You'd know this if you read De doctrina Christiana on use and enjoyment. True, God-given eros is a road to heaven that we travel here on earth. We need the road to get to heaven but if we turn the road itself into the goal, we'll never reach the destination it leads to, namely, caritas. Instead, we would then detour into idolatry.
Nygren accused Catholics of making eros into an idol, of getting off the road to caritas because of eros. He was just flat wrong about what Catholicism did in it's history. He was right about caritas as the ultimate goal, but that's exactly what Augustine taught and Nygren was wrong to claim that Augustine taught something else. He was wrong about the role played by eros in Catholic theology of the Middle Ages. I spent thirty years studying medieval monastic theologians. I noticed that eros/desiderium is central to their caritas theology but that caritas is superior. I researched where they got this from and discovered it came from Agustine via Gregory the Great and others. Read Jean Leclercq's book, The Love of Learning and Desire for God (1961) if you don't believe me.

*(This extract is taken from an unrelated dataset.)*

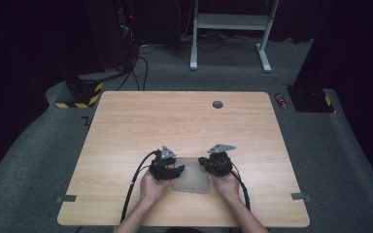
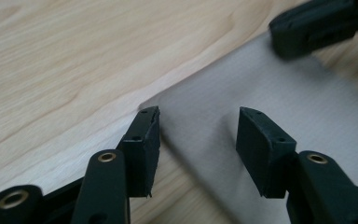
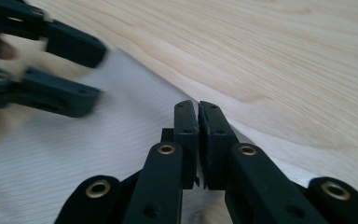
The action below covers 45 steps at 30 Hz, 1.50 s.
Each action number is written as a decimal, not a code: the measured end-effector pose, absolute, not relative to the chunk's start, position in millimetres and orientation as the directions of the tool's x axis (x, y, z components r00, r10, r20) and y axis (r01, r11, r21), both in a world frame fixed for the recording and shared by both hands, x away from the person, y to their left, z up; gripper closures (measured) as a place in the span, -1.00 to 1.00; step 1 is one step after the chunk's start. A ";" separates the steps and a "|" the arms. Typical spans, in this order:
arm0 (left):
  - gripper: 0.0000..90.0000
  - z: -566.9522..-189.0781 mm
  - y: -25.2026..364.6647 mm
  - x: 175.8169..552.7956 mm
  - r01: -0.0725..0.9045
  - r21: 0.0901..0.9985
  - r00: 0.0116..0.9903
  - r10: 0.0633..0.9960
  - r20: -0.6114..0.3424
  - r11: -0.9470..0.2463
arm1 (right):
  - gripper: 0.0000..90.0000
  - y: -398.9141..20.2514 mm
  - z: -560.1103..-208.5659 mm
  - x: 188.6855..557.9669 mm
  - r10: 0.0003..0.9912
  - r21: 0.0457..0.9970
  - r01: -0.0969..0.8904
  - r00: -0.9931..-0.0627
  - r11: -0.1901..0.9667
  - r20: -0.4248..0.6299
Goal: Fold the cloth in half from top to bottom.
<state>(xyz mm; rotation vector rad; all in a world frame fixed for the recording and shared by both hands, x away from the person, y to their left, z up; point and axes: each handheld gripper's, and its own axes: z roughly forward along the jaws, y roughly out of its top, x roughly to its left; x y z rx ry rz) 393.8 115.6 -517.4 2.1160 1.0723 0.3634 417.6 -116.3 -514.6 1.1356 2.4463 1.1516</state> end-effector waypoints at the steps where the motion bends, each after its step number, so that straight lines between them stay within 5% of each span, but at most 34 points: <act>1: 0.11 -517.8 117.5 393.4 0.580 0.715 0.612 0.789 -0.064 -0.391 | 0.91 -117.9 -517.5 420.9 0.729 0.721 0.565 -0.673 0.401 0.121; 14: 0.05 -513.4 130.4 393.6 0.594 0.728 0.586 0.803 -0.103 -0.341 | 0.76 -136.5 -508.6 422.9 0.757 0.744 0.561 -0.643 0.363 0.116; 32: -0.16 -483.2 158.2 383.6 0.550 0.794 0.576 0.806 -0.138 -0.258 | 0.29 -154.9 -481.8 410.2 0.756 0.797 0.513 -0.645 0.317 0.114; 45: -0.22 -471.9 172.2 377.2 0.534 0.816 0.562 0.814 -0.145 -0.223 | 0.19 -177.8 -472.3 402.8 0.771 0.821 0.499 -0.625 0.278 0.119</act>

I've just given you, in these three posts on this thread what I expect to be the guts of Benedict's encyclical. How can I do that? Because I know the tradition. It's very deep, very clear and I'll be very surprised if Benedict doesn't restate it something along the lines I've just outlined. It has implications for all of Christian society. It's exactly what JPII was doing with his "civilization of love" that applied caritas to everything from sexuality to politics to economics. Read his Love and Responsibility and you'll see how eros fits seamlessly into the phenomenological analysis of love, in the stages of attraction and desire which are good but incomplete if they do not lead on to spousal love which is his term for caritas.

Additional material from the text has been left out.